The UAE has approved the first special purpose acquisition company (Spac) regulatory framework for the Gulf Cooperation Council (GCC) region, following record activity for this funding approach over the last two years.
The Securities and Commodities Authority, the UAE’s market watchdog, says the framework paves the way for the first Spac listing on the Abu Dhabi Securities Exchange (ADX) later this year.
‘Benchmarked and assessed against best-in-class US and international Spac regulations, the robust framework will provide international investors with access to unique growth opportunities,’ notes an announcement released by the Abu Dhabi government media office.

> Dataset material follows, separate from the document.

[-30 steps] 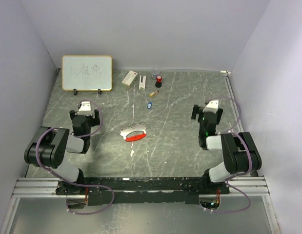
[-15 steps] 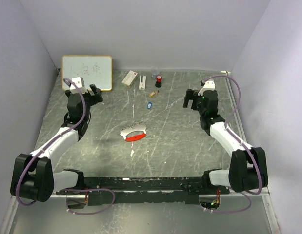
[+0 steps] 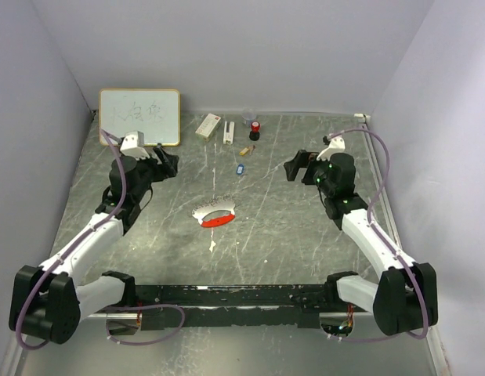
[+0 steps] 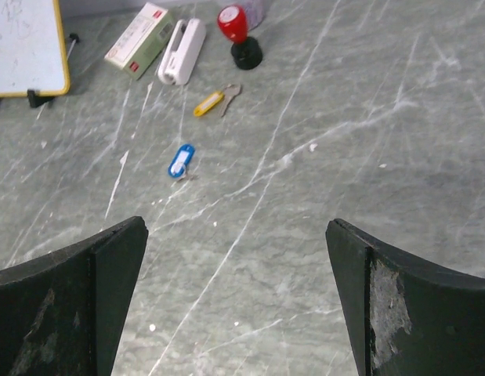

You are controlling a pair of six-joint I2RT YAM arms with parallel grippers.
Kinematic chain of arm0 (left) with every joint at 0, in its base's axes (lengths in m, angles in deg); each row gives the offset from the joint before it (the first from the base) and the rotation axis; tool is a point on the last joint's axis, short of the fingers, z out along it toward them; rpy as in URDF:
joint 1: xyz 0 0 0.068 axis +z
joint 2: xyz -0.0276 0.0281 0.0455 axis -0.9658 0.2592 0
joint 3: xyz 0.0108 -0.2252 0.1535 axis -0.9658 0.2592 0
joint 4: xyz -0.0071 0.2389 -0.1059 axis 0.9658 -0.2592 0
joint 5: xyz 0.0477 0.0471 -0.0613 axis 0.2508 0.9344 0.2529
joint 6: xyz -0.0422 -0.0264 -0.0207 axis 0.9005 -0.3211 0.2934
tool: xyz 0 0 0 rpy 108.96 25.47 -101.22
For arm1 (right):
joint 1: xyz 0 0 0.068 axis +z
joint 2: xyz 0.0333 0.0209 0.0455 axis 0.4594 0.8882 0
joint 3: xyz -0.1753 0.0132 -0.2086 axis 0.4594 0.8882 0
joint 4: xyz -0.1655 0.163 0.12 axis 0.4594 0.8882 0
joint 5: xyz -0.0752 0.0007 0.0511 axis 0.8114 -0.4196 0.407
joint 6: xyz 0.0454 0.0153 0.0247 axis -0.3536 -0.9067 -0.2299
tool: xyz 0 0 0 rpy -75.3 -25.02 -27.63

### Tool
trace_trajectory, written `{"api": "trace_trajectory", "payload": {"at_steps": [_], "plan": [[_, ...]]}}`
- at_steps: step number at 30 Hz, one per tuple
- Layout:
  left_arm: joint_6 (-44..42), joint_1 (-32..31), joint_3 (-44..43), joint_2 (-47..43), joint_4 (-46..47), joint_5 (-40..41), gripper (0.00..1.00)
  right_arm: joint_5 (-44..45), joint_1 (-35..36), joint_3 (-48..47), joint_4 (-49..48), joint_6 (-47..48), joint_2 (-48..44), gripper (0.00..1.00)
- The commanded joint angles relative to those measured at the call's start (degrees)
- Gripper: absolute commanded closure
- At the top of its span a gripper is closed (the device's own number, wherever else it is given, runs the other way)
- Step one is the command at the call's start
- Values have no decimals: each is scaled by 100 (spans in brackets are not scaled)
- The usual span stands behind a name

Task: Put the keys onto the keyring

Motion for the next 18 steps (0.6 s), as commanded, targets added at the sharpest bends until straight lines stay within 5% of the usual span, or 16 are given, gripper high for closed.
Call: {"api": "trace_trajectory", "payload": {"at_steps": [1,10,18], "plan": [[92,-470,165,-246,-461,-77,13,106,367,-14,167,-99,91,0],[70,-1461,386,-170,-496,707,5,1631,2251,-522,343,-27,1487,7],[151,-1550,208,18,-551,736,9,1718,2465,-657,236,-336,1832,22]]}}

‘The regulation also makes provisions for sponsors outside of the UAE, giving them the opportunity to apply for approval to list their Spacs on the ADX.’
Under the framework, Spac sponsors will need to raise a minimum of AED100 mn ($27.2 mn) and, to protect investors, 90 percent of proceeds must be held in a non-interest-bearing account following the IPO.
‘We are excited to be creating a regional hub for Spacs on ADX,’ says Hisham Khalid Malak, chairman of the Abu Dhabi Securities Exchange, in a statement. ‘Spacs provide investors seeking to diversify their portfolios with growth opportunities that are protected by some of the world’s strongest regulations.
‘We are committed to rolling out the Spac framework in a timely manner and preparing the exchange to be operationally ready to support sponsors with listings, marketing and communication advice.’
Spac surge
Spacs, also known as blank-check companies, raise capital in an IPO and then search for a private company to merge with, taking the business public in the process. The sponsors have a time limit, usually 24 months, to find a target or return the money to investors.
Listings surged in popularity in 2020, with 248 Spacs raising $83.4 bn, according to data provider SpacInsider. The following year saw a mammoth 613 listings, but activity trailed off after US regulators began to closely scrutinize the funding route. Most Spac IPOs from the last two years are yet to find a merger target.
The vast majority of Spac activity takes place on US markets, but other countries have tried to get in on the act by making their regulations more friendly to this type of listing. Last year, the UK brought in new rules to encourage Spac IPOs, while also strengthening protections for those investing in the vehicles.
UAE’s Spac framework is ‘a natural next step to take in developing its capital market,’ says Tala Al Jabri, a venture capital investor, according to CNBC. ‘I expect other GCC countries will follow to enact frameworks.’